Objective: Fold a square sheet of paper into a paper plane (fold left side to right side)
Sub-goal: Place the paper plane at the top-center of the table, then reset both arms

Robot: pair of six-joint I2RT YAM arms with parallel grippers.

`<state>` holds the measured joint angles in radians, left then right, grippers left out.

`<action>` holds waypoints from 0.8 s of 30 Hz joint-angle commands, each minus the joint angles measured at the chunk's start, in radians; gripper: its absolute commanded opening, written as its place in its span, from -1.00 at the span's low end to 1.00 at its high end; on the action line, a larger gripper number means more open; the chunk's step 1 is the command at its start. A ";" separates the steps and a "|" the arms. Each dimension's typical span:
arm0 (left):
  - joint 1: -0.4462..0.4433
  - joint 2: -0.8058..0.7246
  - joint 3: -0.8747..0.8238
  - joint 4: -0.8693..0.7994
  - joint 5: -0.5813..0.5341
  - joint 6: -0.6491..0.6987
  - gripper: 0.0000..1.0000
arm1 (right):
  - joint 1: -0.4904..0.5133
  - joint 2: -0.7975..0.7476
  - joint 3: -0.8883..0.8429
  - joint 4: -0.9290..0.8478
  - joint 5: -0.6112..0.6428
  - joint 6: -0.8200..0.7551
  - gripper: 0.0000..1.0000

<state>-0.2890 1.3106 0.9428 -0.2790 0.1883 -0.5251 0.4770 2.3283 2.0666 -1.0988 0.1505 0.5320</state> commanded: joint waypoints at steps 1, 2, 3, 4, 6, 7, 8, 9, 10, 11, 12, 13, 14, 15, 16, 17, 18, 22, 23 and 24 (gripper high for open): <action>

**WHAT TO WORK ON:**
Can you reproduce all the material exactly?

**RESULT OF THE TASK:**
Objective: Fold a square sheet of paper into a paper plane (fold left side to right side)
Sub-goal: Place the paper plane at the top-center of the table, then reset both arms

Robot: pair of six-joint I2RT YAM arms with parallel grippers.

`<state>` holds the measured joint angles in radians, left then right, grippers left out.

`<action>` holds waypoints from 0.8 s of 30 Hz joint-angle commands, each minus the joint angles measured at the chunk's start, in radians; gripper: its absolute commanded opening, written as its place in its span, from -1.00 at the span's low end to 1.00 at its high end; on the action line, a larger gripper number means more open; the chunk's step 1 is the command at its start. A ";" separates the steps and a "|" the arms. Each dimension's typical span:
arm0 (left):
  - joint 1: -0.4462..0.4433
  - joint 2: -0.8058..0.7246
  - joint 3: -0.8747..0.8238
  - joint 4: -0.8693..0.7994
  - joint 5: -0.5813..0.5341
  - joint 6: -0.6491..0.6987
  - gripper: 0.0000..1.0000
arm1 (right):
  - joint 1: -0.4904..0.5133
  - joint 2: -0.7975..0.7476
  - joint 3: -0.8883..0.8429
  - joint 4: -0.9290..0.8478
  - joint 5: -0.6112..0.6428
  - joint 6: -0.8200..0.7551
  - gripper: 0.0000..1.0000

<state>-0.2890 1.3106 0.9428 -0.2790 0.1883 -0.5251 0.4770 2.3283 2.0666 -1.0988 0.1505 0.5320</state> commanded: joint waypoints at steps 1, 2, 3, 4, 6, 7, 8, 9, 10, 11, 12, 13, 14, 15, 16, 17, 18, 22, 23 and 24 (gripper high for open): <action>

This completes the answer.